As a close collaborator of General Gerhard von Scharnhorst, Rauch belonged to the circle of Prussian army reformers. He was associated with the reform of the military education system, the further development of the Prussian fortifications and the reorganization of the engineering and pioneering systems. Rauch furthered the development of the Prussian Navy and had the first medical companies set up in the Prussian army. He was chief of staff from 1812–1813 and Inspector General of all fortresses and Chief of the Corps of Engineers from 1814–1837. He became the 16th honorary citizen of Berlin. 

The memorial grave of Gustav von Rauch can be found in Berlin's Invalids' Cemetery (fully reconstructed after the German reunification).

Marriage and issue 
From 1802 Rauch was initially married to Caroline von Geusau (1780–1867).
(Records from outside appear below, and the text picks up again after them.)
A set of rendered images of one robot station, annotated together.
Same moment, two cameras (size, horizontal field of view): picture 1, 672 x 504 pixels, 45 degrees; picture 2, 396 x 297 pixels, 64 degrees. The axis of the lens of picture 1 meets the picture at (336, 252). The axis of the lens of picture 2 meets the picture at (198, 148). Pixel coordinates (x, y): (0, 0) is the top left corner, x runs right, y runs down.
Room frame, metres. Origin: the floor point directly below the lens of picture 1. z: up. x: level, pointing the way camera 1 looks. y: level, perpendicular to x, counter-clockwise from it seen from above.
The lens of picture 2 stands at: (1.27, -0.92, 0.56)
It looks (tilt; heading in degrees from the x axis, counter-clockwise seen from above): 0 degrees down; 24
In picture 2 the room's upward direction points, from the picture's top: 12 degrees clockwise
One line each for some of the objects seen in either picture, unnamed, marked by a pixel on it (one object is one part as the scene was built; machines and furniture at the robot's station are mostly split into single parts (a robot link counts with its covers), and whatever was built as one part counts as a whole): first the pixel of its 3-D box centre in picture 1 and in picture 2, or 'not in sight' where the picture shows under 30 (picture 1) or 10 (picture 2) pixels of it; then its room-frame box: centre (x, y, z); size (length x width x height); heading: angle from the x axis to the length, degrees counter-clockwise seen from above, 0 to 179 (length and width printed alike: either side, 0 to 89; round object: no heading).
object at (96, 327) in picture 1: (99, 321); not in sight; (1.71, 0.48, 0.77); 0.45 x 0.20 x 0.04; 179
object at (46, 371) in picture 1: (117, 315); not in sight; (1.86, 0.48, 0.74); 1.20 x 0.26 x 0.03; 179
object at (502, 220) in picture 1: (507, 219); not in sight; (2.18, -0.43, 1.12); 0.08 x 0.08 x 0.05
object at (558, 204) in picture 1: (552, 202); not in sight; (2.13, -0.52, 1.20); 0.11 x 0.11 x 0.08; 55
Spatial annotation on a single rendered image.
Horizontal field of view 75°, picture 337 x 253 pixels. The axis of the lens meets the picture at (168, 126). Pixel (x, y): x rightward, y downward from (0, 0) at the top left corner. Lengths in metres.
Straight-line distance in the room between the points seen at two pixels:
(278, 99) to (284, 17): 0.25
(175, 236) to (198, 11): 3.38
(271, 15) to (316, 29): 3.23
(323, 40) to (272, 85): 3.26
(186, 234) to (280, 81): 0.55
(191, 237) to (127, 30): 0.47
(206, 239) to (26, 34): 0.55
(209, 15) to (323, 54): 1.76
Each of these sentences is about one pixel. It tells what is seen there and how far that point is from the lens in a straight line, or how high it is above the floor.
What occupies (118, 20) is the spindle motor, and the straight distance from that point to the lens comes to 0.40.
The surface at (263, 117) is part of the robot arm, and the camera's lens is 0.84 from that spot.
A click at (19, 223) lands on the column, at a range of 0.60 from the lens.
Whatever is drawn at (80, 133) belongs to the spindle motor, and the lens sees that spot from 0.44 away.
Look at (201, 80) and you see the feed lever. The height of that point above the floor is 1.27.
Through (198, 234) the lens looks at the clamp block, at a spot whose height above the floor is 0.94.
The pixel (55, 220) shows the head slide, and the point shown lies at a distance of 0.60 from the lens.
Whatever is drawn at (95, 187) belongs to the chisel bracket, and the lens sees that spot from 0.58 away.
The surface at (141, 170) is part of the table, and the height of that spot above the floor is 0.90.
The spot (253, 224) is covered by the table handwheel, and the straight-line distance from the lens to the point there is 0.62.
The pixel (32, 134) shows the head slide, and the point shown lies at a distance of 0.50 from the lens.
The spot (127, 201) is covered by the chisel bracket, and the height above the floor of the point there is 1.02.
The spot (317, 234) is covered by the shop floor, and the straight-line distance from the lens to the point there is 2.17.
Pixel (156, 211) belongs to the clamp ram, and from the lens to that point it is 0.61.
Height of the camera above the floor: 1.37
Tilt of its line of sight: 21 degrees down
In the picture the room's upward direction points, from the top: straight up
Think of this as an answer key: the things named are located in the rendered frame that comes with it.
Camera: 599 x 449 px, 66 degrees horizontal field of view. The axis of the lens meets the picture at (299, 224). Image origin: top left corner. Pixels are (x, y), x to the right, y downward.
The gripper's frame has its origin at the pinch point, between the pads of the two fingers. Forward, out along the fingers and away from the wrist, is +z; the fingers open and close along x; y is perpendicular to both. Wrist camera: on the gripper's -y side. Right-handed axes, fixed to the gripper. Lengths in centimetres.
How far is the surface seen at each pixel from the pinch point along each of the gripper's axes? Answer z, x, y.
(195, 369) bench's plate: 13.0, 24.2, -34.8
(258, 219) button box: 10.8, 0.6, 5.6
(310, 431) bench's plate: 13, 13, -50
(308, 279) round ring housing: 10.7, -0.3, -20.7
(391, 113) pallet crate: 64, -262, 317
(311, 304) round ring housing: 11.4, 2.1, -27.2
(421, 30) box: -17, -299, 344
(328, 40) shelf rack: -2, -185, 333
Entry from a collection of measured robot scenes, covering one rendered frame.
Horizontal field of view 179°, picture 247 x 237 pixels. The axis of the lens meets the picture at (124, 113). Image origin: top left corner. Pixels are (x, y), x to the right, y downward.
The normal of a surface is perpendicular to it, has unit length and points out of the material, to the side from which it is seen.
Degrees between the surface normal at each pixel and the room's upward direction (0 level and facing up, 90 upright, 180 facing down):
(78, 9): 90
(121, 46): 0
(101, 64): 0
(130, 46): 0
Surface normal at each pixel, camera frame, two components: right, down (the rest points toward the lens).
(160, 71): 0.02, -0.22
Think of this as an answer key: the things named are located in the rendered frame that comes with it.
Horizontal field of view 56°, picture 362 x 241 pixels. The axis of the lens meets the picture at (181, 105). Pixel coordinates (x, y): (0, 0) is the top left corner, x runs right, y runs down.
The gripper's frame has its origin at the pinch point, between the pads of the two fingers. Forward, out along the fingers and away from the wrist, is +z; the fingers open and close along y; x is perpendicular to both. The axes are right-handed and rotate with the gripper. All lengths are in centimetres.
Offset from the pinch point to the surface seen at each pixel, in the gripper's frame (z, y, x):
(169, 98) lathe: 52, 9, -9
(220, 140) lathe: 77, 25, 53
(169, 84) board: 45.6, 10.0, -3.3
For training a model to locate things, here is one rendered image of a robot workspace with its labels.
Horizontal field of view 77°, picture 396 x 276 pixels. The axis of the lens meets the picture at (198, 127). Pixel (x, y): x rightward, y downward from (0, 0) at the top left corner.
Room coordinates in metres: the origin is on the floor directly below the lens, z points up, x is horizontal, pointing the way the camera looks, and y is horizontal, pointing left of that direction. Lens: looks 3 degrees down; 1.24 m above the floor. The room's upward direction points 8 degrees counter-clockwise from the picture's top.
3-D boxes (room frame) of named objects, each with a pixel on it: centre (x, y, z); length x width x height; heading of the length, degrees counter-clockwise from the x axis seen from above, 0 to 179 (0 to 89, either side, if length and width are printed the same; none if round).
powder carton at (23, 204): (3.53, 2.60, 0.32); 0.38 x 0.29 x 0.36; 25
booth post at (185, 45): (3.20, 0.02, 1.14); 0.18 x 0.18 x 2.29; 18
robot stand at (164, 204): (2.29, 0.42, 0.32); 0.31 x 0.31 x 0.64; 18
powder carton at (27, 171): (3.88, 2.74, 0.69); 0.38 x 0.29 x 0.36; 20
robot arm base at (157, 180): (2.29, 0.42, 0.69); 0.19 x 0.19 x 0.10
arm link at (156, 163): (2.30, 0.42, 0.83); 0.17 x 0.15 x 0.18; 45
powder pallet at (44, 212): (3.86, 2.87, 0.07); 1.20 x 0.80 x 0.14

After their divorce Rosalie von Holtzendorff (1790–1862) became his second wife in 1816.

His first marriage produced one son:

 Adolf von Rauch (1805–1877), Prussian Chamberlain to Princess Louise of Prussia, major in the Gardes du Corps regiment and chairman of the Berlin Numismatic Society, married in 1836 to Therese von Ziegler (1817–1857)

Children of the second marriage are:

 Gustav Waldemar (1819–1890), Prussian general of the cavalry and head of the Royal Prussian State Gendarmerie, married in 1848 to Polyxena von Stéritsch (1823–1859) (from Russian nobility)
 Rosalie (1820–1879), lady-in-waiting to Princess Marianne of Prussia, in 1853 married to Prince Albrecht of Prussia, the youngest brother of King Frederick William IV of Prussia and William I, German Emperor  (as his second, morganatic wife, named Countess of Hohenau)
 Fedor (1822–1892), Chief Equerry to the German Emperors, vice-president of the Union-Klub in Berlin, married in 1856 to Countess Elisabeth von Waldersee (1837–1914), lady-in-waiting to Grand Duchess consort Marie von Mecklenburg-Strelitz
 Albert (1829–1901), Prussian general of the infantry and head of the Royal Prussian State Gendarmerie, married in 1866 to Elisabeth von Bismarck-Briest (1845–1923)

Bibliography

 Leopold von Zedlitz-Neukirch: Neues Preussisches Adels-Lexicon (New Lexicon of the Prussian Nobility), volume 4, 1837, p. 88.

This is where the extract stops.